• Exercise: When you write out the listing, keep every word as it stands and drop the pictures.

• Supplied material:
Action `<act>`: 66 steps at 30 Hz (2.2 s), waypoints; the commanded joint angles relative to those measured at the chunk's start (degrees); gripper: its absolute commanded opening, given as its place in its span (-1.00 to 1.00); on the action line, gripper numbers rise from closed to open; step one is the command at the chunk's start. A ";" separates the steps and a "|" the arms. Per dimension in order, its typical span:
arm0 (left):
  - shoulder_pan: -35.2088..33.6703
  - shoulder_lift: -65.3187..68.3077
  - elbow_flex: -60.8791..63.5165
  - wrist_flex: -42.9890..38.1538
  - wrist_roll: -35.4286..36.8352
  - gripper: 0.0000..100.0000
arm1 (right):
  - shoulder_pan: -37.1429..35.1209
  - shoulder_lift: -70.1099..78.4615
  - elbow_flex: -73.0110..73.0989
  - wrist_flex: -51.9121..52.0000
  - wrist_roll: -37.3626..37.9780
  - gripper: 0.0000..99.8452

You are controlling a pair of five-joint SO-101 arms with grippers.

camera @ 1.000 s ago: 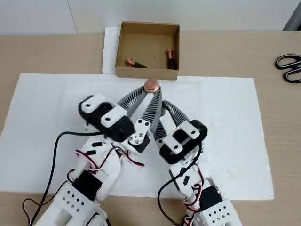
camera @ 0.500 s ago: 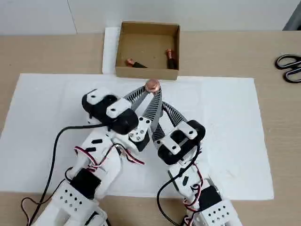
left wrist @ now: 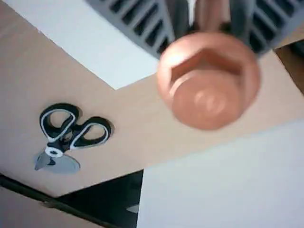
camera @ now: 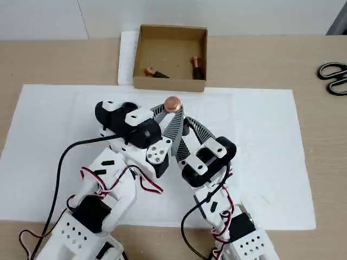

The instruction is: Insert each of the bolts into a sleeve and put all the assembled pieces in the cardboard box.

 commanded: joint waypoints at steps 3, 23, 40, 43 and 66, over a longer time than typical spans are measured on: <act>2.55 0.44 -0.04 6.86 0.35 -0.99 | -0.31 -1.36 0.35 -1.45 0.53 -0.99; -0.97 0.53 -19.03 24.53 0.26 -0.99 | -0.31 -1.27 0.35 -1.36 0.53 -0.99; -0.62 0.79 -21.32 32.44 0.35 -0.99 | -0.22 -1.19 0.35 -1.36 0.53 -0.99; -0.62 0.97 -21.32 32.35 0.35 -0.99 | -0.22 -1.19 0.35 -1.36 0.53 -0.99; 3.52 12.13 -33.80 37.71 0.35 -0.99 | -0.22 -1.10 0.35 -1.36 0.62 -0.99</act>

• Answer to this problem:
Action `<act>`: 66 steps at 30 Hz (2.2 s), waypoints; the commanded joint angles relative to those measured at the chunk's start (degrees); gripper: its absolute commanded opening, given as its place in its span (-1.00 to 1.00); on the action line, gripper numbers rise from closed to open; step one is the command at the chunk's start. A ";" separates the steps and a "|" the arms. Per dimension in order, its typical span:
arm0 (left):
  - shoulder_pan: -35.2088..33.6703
  - shoulder_lift: -65.3187..68.3077
  - elbow_flex: -60.8791..63.5165
  - wrist_flex: -42.9890..38.1538
  - wrist_roll: -35.4286..36.8352
  - gripper: 0.0000..100.0000
arm1 (right):
  - shoulder_pan: -37.1429..35.1209
  - shoulder_lift: -70.1099..78.4615
  - elbow_flex: -73.0110..73.0989
  - wrist_flex: -51.9121..52.0000
  - wrist_roll: -37.3626..37.9780
  - gripper: 0.0000..99.8452

You are controlling a pair of five-joint SO-101 arms with grippers.

camera @ 1.000 s ago: 
camera @ 0.500 s ago: 
left wrist @ now: 
camera @ now: 

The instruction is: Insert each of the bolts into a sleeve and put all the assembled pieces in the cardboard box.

 commanded: joint waypoints at steps 3, 23, 40, 43 and 66, over a longer time than typical spans are measured on: <act>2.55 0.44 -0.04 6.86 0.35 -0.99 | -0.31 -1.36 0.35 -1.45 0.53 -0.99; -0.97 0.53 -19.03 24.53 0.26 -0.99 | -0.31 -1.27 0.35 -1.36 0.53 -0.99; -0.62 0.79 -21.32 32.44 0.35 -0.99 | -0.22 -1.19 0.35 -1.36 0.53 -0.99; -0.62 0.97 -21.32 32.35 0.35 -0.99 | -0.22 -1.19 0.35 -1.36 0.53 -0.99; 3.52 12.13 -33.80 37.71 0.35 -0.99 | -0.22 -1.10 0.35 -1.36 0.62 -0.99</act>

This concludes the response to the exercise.